Chapter 1.2 - Why Platform Engineering Exists (aka How DevOps Became Everyone’s Problem)
The DevOps Pitch (Back in the Day)
DevOps began with noble intentions:
“Let’s tear down the wall between Dev and Ops. Let developers own their code in production!”
In theory, this meant faster releases, better reliability, and fewer silos.
Fast releases, shared responsibility, fewer silos—it was a beautiful dream.
Until it wasn’t.
Developers were in production manually editing Nginx. Infra teams were holding Jenkins together with caffeine and curses. YAML files bred like rabbits.
It worked great until everything caught fire at once.
The Great Wall of Cognitive Load
Toolchains exploded. One day it was Git and Docker, the next it was service meshes, Vaults, and half a dozen controllers.
Suddenly, everyone was expected to be an infra expert.
Except they weren’t. And they didn’t want to be.
Your frontend dev now had to know why a pod wouldn’t start. Your backend dev was asked to debug a Helm chart from 2019.
Meanwhile, your GitOps controller entered yet another crash loop.
Developers didn’t sign up for this. They just wanted to ship features, not decrypt monitoring dashboards.
Reality check: Developers want to ship features, not debug Helm charts from 2019 written by an intern who’s now doing crypto in Bali.
The DevOps Burnout Spiral
DevOps scaled, but the burnout scaled faster.
Each team had their “preferred” tools. Infra was a puzzle of Jenkins jobs, bash scripts, and unspeakable truths.
On-call meant waking up to alerts from systems no one remembered building.
DevOps said, “You build it, you run it.”
But forgot to add, “…and also you own the IAM policies, TLS certs, logging infra, and whatever this Bash script does.”
The end result?
A lot of tired engineers and a lot of apps held together with hope and retry loops.
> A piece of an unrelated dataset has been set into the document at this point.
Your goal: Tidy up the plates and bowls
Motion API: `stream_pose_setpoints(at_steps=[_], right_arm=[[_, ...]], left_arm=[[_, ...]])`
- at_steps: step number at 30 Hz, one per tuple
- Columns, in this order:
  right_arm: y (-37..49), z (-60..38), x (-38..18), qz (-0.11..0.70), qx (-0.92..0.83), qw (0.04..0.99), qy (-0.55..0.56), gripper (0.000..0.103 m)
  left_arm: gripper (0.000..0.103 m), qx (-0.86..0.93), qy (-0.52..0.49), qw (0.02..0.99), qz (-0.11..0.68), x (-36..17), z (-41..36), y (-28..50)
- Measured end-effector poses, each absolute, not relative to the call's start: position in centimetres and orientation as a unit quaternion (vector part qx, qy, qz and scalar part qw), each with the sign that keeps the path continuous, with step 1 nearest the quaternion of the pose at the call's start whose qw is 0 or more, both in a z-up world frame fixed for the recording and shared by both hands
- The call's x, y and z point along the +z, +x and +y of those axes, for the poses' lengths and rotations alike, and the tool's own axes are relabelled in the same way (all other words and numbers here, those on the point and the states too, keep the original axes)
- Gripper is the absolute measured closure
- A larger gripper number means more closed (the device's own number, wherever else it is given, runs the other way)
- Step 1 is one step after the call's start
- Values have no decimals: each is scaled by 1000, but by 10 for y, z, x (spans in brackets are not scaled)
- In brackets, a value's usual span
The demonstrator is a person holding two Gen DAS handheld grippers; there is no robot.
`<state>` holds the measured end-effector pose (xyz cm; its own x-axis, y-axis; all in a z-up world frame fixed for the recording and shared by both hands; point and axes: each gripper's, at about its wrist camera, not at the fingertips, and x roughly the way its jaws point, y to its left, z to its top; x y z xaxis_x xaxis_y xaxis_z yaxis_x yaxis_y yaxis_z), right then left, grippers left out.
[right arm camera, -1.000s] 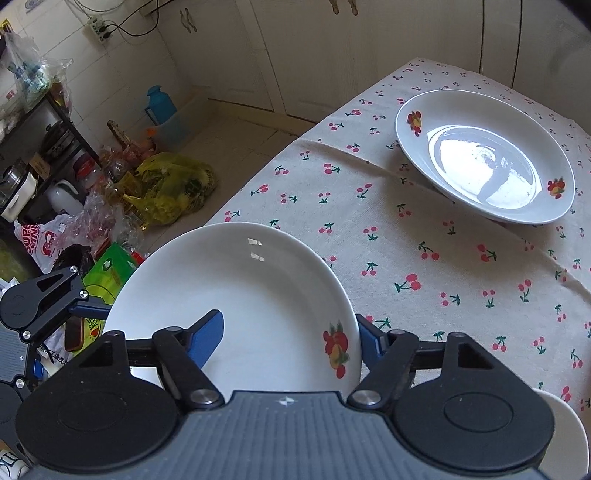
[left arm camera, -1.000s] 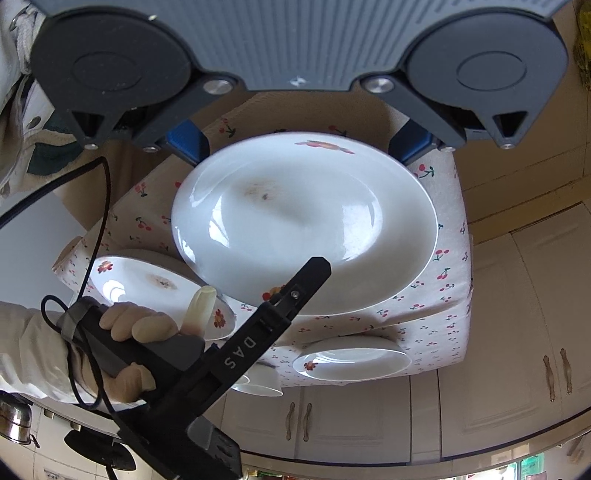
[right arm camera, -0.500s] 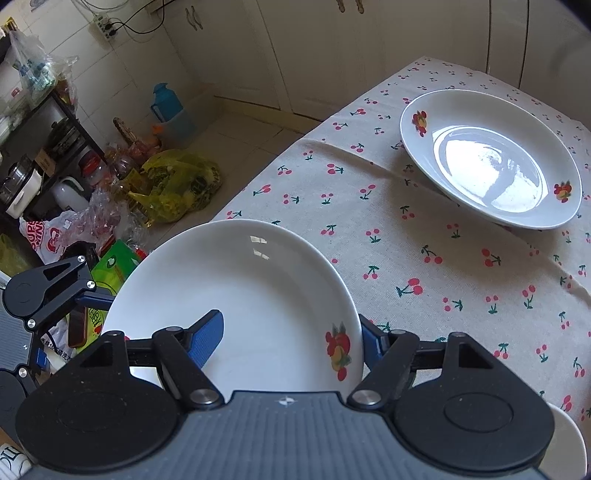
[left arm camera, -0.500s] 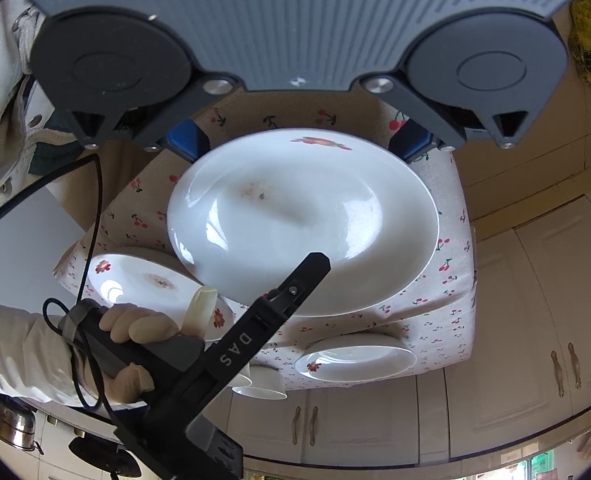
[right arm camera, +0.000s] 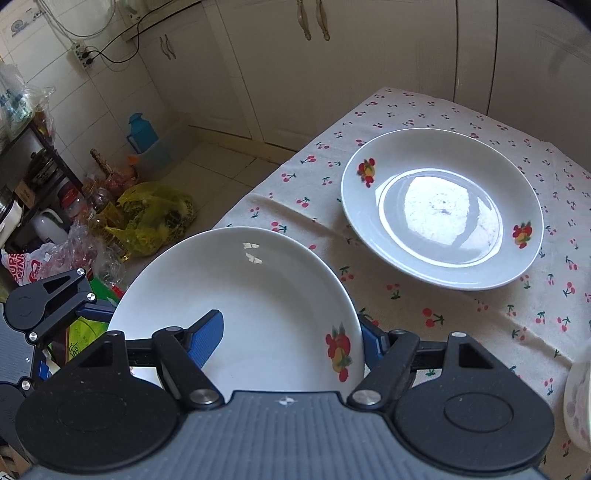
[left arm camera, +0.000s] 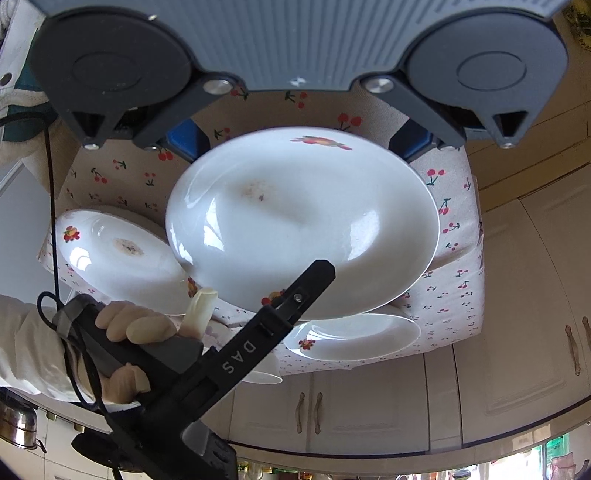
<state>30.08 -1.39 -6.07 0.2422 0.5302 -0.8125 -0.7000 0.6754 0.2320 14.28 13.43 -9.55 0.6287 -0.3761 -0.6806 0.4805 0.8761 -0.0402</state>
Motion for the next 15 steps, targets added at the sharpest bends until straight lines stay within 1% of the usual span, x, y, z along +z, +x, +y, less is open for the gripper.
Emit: stream_pose_setpoints(at_steps=[15], right_arm=[[316, -24, -68, 478, 374, 791, -78, 23]], left_arm=[[1, -247, 71, 895, 365, -100, 130, 158]])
Enter Platform Engineering: The Adults Have Arrived
Platform engineering stepped in not to kill DevOps, but to rescue it.
It’s DevOps with guardrails. DevOps with a UX. DevOps without crying in
kubectl
.
Platform engineering didn’t show up to end DevOps. It came to save it from itself.
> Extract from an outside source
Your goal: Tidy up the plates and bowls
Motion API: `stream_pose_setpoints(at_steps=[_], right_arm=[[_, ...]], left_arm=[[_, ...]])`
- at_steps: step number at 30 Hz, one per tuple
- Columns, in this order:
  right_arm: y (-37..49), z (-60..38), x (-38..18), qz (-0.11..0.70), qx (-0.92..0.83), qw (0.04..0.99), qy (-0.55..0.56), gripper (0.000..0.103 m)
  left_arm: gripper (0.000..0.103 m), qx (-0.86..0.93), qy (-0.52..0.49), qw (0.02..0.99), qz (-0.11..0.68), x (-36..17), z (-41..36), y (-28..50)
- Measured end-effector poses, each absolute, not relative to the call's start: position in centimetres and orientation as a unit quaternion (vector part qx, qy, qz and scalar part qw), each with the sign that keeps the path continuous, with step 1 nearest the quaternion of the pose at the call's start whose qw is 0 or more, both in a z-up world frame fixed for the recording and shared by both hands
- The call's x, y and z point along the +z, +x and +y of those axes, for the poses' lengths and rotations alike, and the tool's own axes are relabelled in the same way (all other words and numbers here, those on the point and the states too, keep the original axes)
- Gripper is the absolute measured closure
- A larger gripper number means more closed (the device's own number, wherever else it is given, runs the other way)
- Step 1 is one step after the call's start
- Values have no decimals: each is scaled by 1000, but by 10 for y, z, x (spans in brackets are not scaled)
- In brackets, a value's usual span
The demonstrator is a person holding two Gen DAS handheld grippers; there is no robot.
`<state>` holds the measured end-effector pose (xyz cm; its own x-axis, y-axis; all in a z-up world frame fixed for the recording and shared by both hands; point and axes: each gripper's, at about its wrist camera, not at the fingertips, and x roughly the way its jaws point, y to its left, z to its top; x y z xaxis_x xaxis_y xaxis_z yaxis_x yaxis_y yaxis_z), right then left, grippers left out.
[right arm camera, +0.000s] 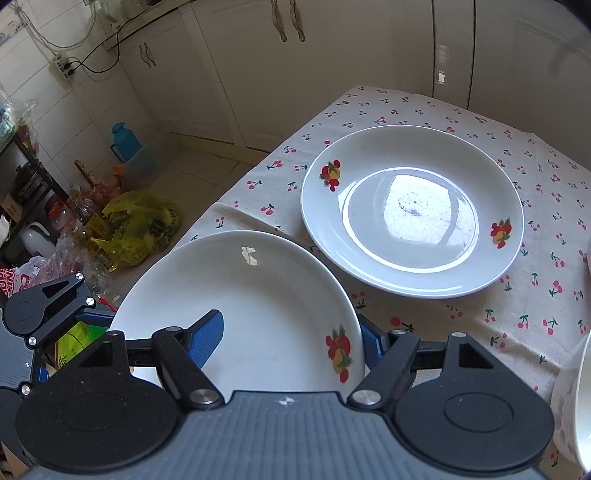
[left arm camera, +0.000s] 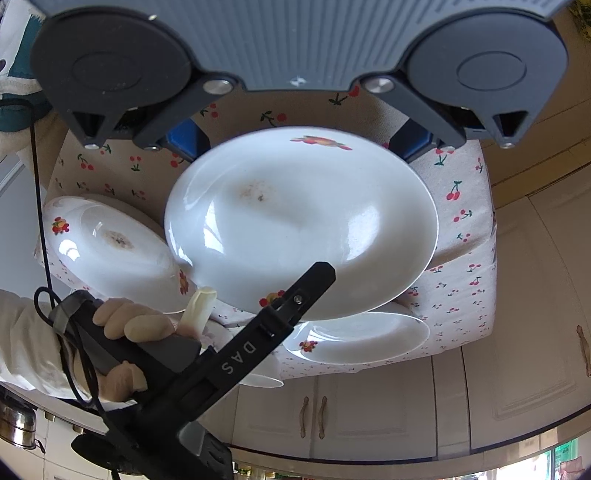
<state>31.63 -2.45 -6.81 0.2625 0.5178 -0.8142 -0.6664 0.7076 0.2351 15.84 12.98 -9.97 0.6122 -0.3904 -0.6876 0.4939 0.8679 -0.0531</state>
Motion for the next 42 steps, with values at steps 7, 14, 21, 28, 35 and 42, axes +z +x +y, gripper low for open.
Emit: stream_pose_setpoints(at_steps=[7, 14, 21, 28, 35, 42], right_arm=[[318, -22, -73, 478, 369, 793, -81, 23], [317, -21, -76, 480, 370, 790, -88, 22], [314, -16, -76, 477, 371, 789, -110, 16], [301, -23, -59, 446, 373, 803, -128, 3], [270, -48, -30, 400, 355, 833, -141, 0], [213, -88, -14, 350, 332, 865, -139, 0]], left_arm=[[1, -241, 72, 896, 365, -100, 129, 158], [1, -240, 80, 897, 363, -99, 125, 155], [1, -242, 76, 897, 361, -98, 127, 156], [2, -233, 72, 901, 358, -92, 127, 150], [2, -210, 60, 912, 346, -74, 126, 131], [1, -158, 65, 926, 337, -57, 108, 103]])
Think DevOps, but with user experience. DevOps with guardrails. DevOps minus the emotional trauma.
Now there’s a golden path to prod. One toolchain, not 14. Developers deploy with a click. Rollbacks are just as easy.
The platform handles secrets, ingress, TLS, and the scary stuff.
Everything is versioned, documented, and supported like a real product—because it is.
Developers still have freedom. But they’re no longer forced to fight the entire CNCF landscape alone.
You still get self-service. But now it’s safe, observable, and supported by humans who understand both infrastructure and humans.
Real-World Examples
Spotify built Backstage so developers could focus on code, not cloud plumbing. They open-sourced it because they knew everyone else was reinventing the same wheel badly.
At Airbnb, the “Service Framework” means every service comes with logging, compliance, and deploys ready to go.
Shopify treats its internal platforms like products. They run feedback sessions, track usage, and iterate like any serious SaaS team.
These companies didn’t just build platforms. They built trust, velocity, and infrastructure that doesn’t require a support group.
Critical Take: Why This Matters
DevOps wasn’t wrong, it just went too far without guardrails.
It imagined developers wanted to be on-call heroes. Most of them just want to ship features without paging the SRE team.
Platform engineering is the reset.
You can still take the hard path. But the easy one now makes sense and actually works.
You can still move fast. But now there’s a system under you designed not to explode.
It’s not about less ownership. It’s about sane ownership.
And maybe, just maybe, fewer YAML nightmares.